▶ [Input data]
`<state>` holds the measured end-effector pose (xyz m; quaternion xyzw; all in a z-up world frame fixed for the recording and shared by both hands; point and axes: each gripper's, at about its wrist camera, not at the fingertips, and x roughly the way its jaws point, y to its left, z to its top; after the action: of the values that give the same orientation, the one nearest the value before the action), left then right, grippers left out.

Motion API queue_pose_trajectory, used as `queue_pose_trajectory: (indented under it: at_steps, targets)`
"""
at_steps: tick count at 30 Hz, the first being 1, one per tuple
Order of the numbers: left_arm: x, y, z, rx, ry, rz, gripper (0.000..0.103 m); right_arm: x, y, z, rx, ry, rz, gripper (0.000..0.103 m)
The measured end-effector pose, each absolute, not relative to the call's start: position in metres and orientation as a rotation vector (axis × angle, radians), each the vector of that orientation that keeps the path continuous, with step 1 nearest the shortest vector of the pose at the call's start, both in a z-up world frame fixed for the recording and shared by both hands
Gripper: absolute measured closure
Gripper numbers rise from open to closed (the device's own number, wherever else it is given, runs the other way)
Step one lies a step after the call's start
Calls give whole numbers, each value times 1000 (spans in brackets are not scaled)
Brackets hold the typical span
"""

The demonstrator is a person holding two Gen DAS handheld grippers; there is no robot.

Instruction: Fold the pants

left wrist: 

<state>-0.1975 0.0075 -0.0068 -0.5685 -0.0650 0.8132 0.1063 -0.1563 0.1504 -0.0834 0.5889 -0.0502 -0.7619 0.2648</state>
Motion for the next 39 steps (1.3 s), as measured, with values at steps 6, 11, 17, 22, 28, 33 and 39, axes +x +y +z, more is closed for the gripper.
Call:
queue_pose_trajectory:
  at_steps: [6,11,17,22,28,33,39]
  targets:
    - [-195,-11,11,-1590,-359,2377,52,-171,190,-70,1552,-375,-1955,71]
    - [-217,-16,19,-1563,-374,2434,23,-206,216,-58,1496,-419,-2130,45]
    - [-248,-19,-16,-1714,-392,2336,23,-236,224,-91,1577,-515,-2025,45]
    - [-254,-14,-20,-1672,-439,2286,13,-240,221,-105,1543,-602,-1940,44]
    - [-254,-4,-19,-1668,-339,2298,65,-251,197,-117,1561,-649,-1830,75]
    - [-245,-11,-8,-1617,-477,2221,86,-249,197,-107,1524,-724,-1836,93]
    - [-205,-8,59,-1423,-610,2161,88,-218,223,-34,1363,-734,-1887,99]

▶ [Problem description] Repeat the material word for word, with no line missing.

▶ [Finished exercise]
`<state>` holds the measured end-effector pose (xyz m; quaternion xyzw; all in a z-up world frame fixed for the recording and shared by both hands; point and axes: each gripper's, at about its wrist camera, not at the fingertips, and x roughly the way its jaws point, y to its left, z to its top; after the action: of the values that give the same orientation, the one nearest the value before the action), left then right, grippers left out.

Motion API queue_pose_trajectory, used as `queue_pose_trajectory: (indented under it: at_steps, targets)`
"""
at_steps: tick count at 30 Hz, the first being 1, one per tuple
Order of the numbers: left_arm: x, y, z, rx, ry, rz, gripper (0.000..0.103 m); right_arm: x, y, z, rx, ry, rz, gripper (0.000..0.103 m)
The measured end-effector pose, each absolute, not relative to the call's start: position in metres and orientation as a rotation vector (axis × angle, radians), each the vector of that orientation that keeps the path continuous, with step 1 nearest the shortest vector of the pose at the call's start, both in a z-up world frame fixed for the recording and shared by both hands
Gripper: absolute measured closure
Gripper numbers rise from open to closed (the device's own number, wherever else it is given, runs the other way)
Step one lies a step after the call's start
Calls give whole numbers, each value times 1000 (spans in brackets are not scaled)
Brackets hold the typical span
"""

The demonstrator is a person holding two Gen DAS handheld grippers; there is no robot.

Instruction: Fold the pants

left wrist: 

<state>-0.1975 0.0075 -0.0068 -0.5685 -0.0650 0.8132 0.1063 -0.1563 0.1504 -0.0834 0.5889 -0.0502 -0.7619 0.2648</state>
Motion for the next 39 steps (1.3 s), as measured, with values at steps 6, 11, 17, 22, 28, 33 and 39, axes +x +y +z, more is closed for the gripper.
Call:
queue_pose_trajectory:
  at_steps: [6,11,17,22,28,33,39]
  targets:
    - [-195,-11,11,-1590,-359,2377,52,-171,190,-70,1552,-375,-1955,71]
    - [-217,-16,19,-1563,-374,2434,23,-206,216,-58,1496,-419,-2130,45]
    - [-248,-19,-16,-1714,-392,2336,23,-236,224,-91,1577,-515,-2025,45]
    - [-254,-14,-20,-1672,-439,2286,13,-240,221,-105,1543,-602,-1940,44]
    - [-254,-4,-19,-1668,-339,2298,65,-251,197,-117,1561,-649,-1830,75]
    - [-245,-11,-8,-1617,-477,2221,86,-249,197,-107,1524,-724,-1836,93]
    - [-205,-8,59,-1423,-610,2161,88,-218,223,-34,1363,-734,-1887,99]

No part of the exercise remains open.